The Dc4 used correctly will be perfectly suited
for touching up your knife or for reshaping and
restoring a damaged or nicked edge. With that stone
you can sharpen the factory convex edge or you can
work the edge into a flat grind. Hand sharpening a convex
edge with a small pocket stone is easy especially
if a circular motion is used while varying the blade
stone angle a bit as you go. Most people slightly convex
their edges slightly in this manner even while trying
to keep the edge flat and this is on the end
users favor and to his good fortune. As a added
bonus the leather pouch included with your fallkniven
stone works well to strop the edge. I use the edges of the
pouch with the stone in place to stiffen the pouch. The f13g
is a fantastic knife and I used mine this evening to make fuzz
sticks for the campfire we enjoyed tonight. I used my dc3 in the
manner described above and the edge is fantastic
and cuts extremely well. Good luck and excellent
choice in gear.
 
I've actually been using my dc4 pouch as a makeshift strop. Wasn't too sure it was working though because I still have not been able to get a mirrors edge. How long does it normally take?
 
Unless its compressed strop leather it will do nothing until you put compound on it.

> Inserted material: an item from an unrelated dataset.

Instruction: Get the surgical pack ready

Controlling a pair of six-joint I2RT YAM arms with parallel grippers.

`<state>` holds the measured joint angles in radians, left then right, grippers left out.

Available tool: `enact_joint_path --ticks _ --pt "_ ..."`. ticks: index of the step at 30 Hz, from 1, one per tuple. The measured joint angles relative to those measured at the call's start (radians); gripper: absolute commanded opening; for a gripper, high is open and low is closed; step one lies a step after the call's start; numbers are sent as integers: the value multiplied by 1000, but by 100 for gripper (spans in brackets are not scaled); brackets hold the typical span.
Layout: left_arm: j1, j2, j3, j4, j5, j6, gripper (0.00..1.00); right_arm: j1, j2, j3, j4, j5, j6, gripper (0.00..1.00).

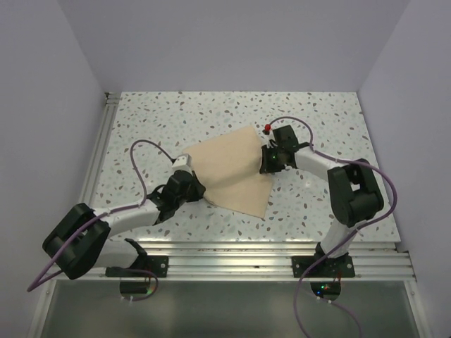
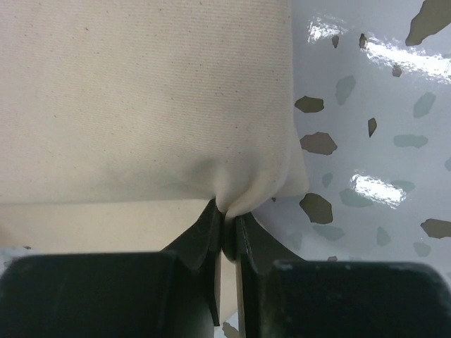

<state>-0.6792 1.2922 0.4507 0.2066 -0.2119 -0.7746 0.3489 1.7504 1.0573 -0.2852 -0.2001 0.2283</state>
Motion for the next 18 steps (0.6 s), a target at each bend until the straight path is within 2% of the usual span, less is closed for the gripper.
enact_joint_path --ticks 1,3,18 --pt "7 2 -4 12 2 -2 5 0 6 6 -2 -5 0 2" --pt "18 14 -6 31 4 -2 0 0 25 23 -3 -14 2 0" --pt "31 167 -38 254 -10 -27 0 -43 173 166 -25 -104 60 0"
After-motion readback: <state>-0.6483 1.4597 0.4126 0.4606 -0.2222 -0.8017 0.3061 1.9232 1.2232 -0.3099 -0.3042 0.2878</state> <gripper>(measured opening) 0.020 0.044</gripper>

I would suggest diamond compound , fast, effective and theirs no mess.
 
Handamerican diamond spray or classicshaving.com carries amplex paste (good stuff), I would suggest starting at 1 micron.
 
that's 3 micron. 4000 grit in the Japanese system & 8000 mesh, like DMT and Norton use to grade their stones.
 
The 3 micron will be more coarse than the 1 micron. So the edge will not be as fine, but should still be very sharp.